Electromagnetic Scattering by Surface of Arbitrary Shape.

Abstract : The electric field integral equation (EFIE) is used with the moment to develop a simple and efficient numerical procedure for treating problems of scattering by arbitrarily-shaped objects. The objects are modeled for numerical purposes by planar triangular surface patch models. Because the EFIE formulation is used, the procedure is applicable to both open and closed bodies. Crucial to the formulation is development of a set of special subdomain basis functions defined on pairs of adjacent triangular patches. The basis functions yield a current representation which is free of line or point charges at subdomain boundaries.

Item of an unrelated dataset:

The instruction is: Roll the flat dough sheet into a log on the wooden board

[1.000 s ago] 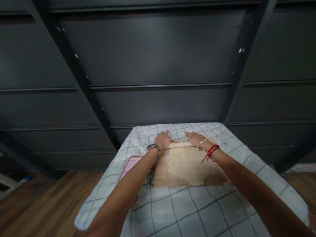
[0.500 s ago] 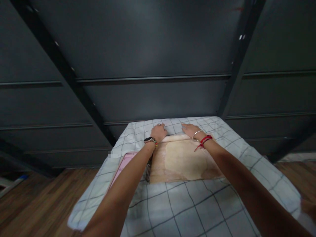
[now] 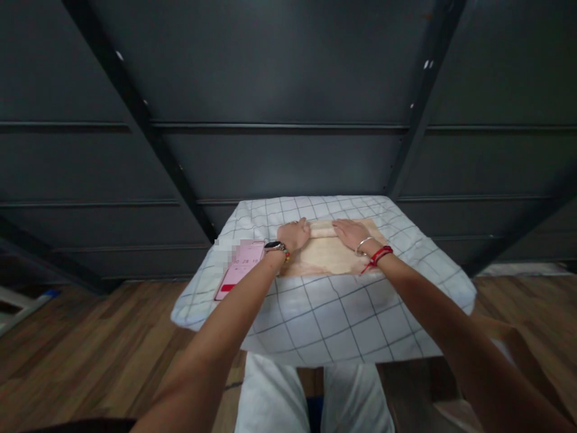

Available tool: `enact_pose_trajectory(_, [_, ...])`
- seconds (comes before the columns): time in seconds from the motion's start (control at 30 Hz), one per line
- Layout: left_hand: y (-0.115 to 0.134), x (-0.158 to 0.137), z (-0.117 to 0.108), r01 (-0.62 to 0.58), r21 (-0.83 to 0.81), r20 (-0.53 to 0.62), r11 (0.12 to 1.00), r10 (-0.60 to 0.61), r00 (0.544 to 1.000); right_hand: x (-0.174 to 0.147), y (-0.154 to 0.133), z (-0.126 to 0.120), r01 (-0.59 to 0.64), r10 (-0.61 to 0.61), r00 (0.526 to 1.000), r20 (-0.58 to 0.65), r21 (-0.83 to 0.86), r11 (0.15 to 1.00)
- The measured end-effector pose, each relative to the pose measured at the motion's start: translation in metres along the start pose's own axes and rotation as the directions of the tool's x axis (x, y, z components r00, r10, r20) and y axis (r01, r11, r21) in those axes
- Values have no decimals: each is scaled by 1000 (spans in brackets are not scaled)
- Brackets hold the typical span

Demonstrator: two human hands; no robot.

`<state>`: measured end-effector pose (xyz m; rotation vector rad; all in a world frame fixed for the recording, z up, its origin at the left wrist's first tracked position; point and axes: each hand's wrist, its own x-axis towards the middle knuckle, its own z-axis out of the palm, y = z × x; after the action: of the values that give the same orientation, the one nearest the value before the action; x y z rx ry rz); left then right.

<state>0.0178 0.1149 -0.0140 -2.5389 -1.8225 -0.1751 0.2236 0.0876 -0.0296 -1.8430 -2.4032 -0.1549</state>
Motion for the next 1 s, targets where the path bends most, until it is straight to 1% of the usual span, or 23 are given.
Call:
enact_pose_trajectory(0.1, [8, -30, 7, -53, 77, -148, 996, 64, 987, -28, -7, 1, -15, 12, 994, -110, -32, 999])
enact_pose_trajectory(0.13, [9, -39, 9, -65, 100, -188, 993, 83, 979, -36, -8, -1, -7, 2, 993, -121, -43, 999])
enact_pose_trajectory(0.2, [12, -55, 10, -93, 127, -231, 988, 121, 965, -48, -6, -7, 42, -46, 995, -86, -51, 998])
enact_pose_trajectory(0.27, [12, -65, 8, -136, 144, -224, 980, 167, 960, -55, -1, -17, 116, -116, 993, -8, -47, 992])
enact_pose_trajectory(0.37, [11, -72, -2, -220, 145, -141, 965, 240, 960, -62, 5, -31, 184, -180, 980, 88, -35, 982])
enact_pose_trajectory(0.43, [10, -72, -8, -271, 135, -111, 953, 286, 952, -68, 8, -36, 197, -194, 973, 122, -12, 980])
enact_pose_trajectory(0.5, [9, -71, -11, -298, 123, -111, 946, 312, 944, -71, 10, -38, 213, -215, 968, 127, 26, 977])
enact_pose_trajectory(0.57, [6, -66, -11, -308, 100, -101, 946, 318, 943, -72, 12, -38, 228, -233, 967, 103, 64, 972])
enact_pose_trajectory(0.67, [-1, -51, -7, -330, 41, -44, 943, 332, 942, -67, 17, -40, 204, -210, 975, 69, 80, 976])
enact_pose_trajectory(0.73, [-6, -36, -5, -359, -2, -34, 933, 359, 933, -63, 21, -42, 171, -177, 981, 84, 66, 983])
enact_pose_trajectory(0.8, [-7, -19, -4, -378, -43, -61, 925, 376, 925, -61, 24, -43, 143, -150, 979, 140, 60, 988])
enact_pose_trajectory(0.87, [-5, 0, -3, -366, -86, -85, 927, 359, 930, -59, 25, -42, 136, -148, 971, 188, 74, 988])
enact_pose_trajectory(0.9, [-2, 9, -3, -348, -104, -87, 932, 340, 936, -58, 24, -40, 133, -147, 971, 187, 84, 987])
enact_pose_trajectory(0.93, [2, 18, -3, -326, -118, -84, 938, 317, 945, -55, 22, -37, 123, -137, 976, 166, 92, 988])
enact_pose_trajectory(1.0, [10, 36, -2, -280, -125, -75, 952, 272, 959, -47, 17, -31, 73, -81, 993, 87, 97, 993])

A second approach using the magnetic field integral equation (MFIE) and employing the same basis functions is also developed. Although the MFIE applies only to closed bodies, the moment matrix of the MFIE is also needed in dielectric scattering problems and in the so-called combined field integral equation used to eliminate difficulties with internal resonances present in the MFIE and EFIE formulations. The EFIE approach is applied to the scattering problems of plane wave illumination of a flat square plate, a bent square plate, a circular disk, and a sphere. Comparisons of surface current densities are made with previous computations or exact formulations and good agreement is obtained in each case. The MFIE approach is also applied to the sphere and reasonable agreement with exact calculations is obtained.